Lines from the start of the data through the line containing "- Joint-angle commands" must be given again exactly. Leave the others out.

::::

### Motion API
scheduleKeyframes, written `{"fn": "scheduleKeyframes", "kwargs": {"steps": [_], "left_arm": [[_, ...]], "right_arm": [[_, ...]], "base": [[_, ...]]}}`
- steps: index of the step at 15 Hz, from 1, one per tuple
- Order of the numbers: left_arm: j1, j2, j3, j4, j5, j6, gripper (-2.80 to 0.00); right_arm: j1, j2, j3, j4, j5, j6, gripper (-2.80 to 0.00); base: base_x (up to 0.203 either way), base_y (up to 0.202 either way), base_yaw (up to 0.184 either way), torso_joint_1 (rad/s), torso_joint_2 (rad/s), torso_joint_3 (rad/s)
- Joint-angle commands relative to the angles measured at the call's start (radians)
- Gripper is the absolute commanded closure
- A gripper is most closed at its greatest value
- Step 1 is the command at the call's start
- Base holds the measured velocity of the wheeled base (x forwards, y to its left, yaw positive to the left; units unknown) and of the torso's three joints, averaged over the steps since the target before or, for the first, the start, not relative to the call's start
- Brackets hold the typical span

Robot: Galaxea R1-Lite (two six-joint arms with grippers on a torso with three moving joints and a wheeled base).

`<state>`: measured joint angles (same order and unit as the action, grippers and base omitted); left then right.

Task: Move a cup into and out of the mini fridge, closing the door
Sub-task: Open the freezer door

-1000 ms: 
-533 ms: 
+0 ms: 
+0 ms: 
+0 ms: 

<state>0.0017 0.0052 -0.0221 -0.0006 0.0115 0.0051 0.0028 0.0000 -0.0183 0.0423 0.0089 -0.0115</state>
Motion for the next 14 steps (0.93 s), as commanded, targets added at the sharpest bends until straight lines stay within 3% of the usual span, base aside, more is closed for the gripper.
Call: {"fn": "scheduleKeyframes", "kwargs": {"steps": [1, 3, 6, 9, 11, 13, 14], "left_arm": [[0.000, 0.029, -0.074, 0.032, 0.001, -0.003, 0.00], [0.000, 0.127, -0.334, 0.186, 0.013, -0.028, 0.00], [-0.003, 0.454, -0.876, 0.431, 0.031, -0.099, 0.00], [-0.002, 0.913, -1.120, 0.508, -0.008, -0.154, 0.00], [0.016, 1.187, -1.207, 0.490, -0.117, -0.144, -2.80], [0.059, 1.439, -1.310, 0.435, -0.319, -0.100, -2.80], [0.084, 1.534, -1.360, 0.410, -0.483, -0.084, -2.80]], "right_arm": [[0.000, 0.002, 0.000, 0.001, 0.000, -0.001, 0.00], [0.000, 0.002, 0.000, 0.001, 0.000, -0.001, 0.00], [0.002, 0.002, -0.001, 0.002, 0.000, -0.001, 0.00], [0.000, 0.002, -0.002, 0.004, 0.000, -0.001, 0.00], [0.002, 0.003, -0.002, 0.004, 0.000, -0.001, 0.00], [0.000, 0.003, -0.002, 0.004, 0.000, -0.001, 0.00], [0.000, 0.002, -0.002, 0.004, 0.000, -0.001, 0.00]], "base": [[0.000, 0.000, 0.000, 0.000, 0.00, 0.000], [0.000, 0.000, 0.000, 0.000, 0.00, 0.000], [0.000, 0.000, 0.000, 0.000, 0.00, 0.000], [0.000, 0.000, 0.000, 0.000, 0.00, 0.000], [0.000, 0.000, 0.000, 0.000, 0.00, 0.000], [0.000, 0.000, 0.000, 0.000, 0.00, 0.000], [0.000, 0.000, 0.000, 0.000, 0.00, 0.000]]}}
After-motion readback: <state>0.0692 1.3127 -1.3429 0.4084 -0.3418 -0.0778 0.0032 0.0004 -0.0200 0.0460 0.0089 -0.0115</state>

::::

→ **Written solution**:
### Motion API
scheduleKeyframes, written `{"fn": "scheduleKeyframes", "kwargs": {"steps": [_], "left_arm": [[_, ...]], "right_arm": [[_, ...]], "base": [[_, ...]]}}`
- steps: index of the step at 15 Hz, from 1, one per tuple
- Order of the numbers: left_arm: j1, j2, j3, j4, j5, j6, gripper (-2.80 to 0.00); right_arm: j1, j2, j3, j4, j5, j6, gripper (-2.80 to 0.00); base: base_x (up to 0.203 either way), base_y (up to 0.202 either way), base_yaw (up to 0.184 either way), torso_joint_1 (rad/s), torso_joint_2 (rad/s), torso_joint_3 (rad/s)
- Joint-angle commands relative to the angles measured at the call's start (radians)

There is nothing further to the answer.